Apesar de os brasileiros também sofrerem com a falta de instituições públicas que atendam crianças de até 4 anos, a mãe acha que ser estrangeira dificultou ainda mais sua situação. "Eles dizem que não entendem bem o que eu falo, que vão me ligar quando a vaga aparecer, mas espero há dois anos."

A advogada que trabalha na Pastoral do Imigrante, Ruth Camacho, conta que recebe constantemente reclamações de jovens que estudaram na rede pública e, ao terminar o curso, não recebem seus diplomas ou documentos de transferência por serem filhos de imigrantes ilegais.

O boliviano Daniel Poma, de 18 anos, ainda não tem seu comprovante de término do ensino fundamental.

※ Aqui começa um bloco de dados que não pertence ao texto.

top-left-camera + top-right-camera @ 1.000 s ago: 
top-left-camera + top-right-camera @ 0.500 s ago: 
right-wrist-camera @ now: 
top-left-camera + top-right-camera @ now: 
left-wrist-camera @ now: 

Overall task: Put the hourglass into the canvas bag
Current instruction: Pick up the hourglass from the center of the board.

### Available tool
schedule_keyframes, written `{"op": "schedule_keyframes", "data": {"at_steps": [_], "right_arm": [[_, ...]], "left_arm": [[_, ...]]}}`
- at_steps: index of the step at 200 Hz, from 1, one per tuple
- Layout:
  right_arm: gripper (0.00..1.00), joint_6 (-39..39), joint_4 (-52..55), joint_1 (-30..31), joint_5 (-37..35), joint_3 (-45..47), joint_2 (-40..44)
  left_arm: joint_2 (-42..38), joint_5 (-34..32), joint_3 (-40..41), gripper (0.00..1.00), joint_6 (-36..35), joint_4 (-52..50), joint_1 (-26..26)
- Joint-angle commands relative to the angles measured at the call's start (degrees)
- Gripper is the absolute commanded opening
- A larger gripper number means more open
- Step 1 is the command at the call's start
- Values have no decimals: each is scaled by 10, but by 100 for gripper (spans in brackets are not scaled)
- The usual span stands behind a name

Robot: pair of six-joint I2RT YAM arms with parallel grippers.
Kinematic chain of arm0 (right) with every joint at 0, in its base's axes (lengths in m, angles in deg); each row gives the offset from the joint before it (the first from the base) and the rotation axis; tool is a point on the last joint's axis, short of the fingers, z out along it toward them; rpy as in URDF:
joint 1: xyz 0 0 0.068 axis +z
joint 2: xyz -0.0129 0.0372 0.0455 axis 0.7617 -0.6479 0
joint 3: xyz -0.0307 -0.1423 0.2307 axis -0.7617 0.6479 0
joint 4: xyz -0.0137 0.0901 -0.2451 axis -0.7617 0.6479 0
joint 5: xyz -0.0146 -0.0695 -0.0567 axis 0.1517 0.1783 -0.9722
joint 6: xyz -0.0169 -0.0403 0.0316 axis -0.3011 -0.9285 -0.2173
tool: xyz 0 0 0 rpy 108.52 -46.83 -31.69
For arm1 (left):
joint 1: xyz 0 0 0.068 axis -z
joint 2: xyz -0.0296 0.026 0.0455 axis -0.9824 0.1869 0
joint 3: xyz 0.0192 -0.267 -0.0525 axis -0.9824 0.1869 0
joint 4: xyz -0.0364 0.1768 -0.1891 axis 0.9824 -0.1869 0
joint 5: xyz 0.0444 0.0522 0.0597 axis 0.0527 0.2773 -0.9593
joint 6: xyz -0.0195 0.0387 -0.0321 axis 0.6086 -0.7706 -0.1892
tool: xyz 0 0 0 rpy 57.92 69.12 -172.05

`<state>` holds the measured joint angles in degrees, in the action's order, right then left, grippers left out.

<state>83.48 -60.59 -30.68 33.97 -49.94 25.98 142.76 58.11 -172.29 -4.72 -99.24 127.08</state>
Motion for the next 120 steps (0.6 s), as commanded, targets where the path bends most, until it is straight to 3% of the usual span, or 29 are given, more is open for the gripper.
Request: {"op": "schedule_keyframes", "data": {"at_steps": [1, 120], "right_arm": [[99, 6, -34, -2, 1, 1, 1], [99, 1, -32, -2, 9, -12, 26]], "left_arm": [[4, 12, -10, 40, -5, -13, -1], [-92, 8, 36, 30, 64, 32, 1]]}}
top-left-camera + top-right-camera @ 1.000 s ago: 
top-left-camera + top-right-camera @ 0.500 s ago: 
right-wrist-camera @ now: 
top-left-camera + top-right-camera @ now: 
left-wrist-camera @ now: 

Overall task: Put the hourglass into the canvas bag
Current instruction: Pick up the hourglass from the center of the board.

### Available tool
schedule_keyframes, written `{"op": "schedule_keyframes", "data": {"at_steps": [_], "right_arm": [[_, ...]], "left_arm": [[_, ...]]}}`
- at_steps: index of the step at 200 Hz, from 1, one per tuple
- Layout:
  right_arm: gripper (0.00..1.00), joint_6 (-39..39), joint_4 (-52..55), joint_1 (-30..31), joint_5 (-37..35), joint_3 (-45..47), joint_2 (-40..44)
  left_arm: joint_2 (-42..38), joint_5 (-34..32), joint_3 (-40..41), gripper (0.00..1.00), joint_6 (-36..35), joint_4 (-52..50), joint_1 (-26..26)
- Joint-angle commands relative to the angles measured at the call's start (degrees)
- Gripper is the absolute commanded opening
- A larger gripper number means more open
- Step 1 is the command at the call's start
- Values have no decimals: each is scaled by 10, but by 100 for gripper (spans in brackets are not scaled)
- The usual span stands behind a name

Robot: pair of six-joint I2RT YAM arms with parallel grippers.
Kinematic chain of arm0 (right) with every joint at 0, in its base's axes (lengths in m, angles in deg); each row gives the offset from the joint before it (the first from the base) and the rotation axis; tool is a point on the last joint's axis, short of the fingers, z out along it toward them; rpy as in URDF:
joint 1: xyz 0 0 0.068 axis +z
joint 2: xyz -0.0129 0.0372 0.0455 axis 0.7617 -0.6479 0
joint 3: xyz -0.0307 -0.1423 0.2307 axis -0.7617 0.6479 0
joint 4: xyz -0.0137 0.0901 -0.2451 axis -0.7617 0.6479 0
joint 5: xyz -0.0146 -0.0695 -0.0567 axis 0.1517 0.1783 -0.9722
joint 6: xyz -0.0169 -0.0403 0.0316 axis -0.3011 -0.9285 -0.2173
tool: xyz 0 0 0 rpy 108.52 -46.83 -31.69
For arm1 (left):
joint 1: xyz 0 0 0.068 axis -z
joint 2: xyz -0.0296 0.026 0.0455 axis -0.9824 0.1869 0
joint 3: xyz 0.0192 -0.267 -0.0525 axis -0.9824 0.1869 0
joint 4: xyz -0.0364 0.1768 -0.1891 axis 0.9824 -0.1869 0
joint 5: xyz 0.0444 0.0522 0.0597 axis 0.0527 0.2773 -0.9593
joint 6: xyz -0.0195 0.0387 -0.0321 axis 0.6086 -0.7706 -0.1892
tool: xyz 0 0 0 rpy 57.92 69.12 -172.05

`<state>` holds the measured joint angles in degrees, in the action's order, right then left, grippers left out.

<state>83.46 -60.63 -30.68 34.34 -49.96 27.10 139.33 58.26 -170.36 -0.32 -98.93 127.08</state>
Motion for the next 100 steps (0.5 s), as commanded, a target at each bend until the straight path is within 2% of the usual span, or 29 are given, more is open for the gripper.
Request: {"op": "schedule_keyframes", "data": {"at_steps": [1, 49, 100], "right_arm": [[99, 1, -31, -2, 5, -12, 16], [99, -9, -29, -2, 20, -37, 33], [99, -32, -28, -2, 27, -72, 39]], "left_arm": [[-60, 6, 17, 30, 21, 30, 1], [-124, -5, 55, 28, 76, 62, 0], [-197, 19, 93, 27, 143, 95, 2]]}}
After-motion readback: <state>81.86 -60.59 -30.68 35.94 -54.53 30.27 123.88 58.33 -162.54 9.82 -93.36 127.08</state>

Seu pai, Angelo, que mora no Brasil desde 1991, diz que não tem o dinheiro para pagar as multas e regularizar a situação de toda a família no País. Ele ainda reclama do racismo e preconceito entre os alunos em escolas brasileiras, relatados também por outros estrangeiros ouvidos pela reportagem. "Eu apanhei e tive de mudar de escola", conta Daniel.

Outra boliviana, Janete Lequipe, ganhou dinheiro no País e resolveu pôr o filho de 13 anos numa escola particular. "Quando ele tinha 7 anos, fui de escola em escola e me diziam que ele não tinha direito à vaga porque éramos estrangeiros ilegais", conta. Ela morava no centro da cidade e só conseguiu que o menino fosse aceito numa escola da Penha. "Mesmo assim, ele foi discriminado por professores e colegas e não adiantava reclamar. Agora, na escola particular, a gente paga e eles atendem melhor."

Segundo o Ministério da Justiça, o País não dificulta a regularização de estrangeiros que queiram fixar residência no Brasil, a não ser que sejam criminosos. Imigrantes com mais de 18 anos que queiram estudar podem requerer visto de estudante apresentando comprovante de matrícula; as crianças não precisam do documento. O máximo de multa cobrada é de R$ 700 por pessoa da família que está ilegalmente no País.

A nova Lei dos Estrangeiros deve ser liberada para consulta pública nas próximas semanas. Entre outras coisas, ela prevê que imigrantes atraídos para o País com promessas falsas - que acabam vítimas de trabalho quase escravo - tenham sua regularização facilitada. De tempos em tempos, o governo concede anistia imigratória, oferecendo o visto de residência permanente. A última foi em 1998. "O Brasil, na sua história, foi sendo construído por imigrantes. Precisamos garantir os direitos dos estrangeiros aqui para defender os dos brasileiros lá fora", diz o secretário executivo do ministério.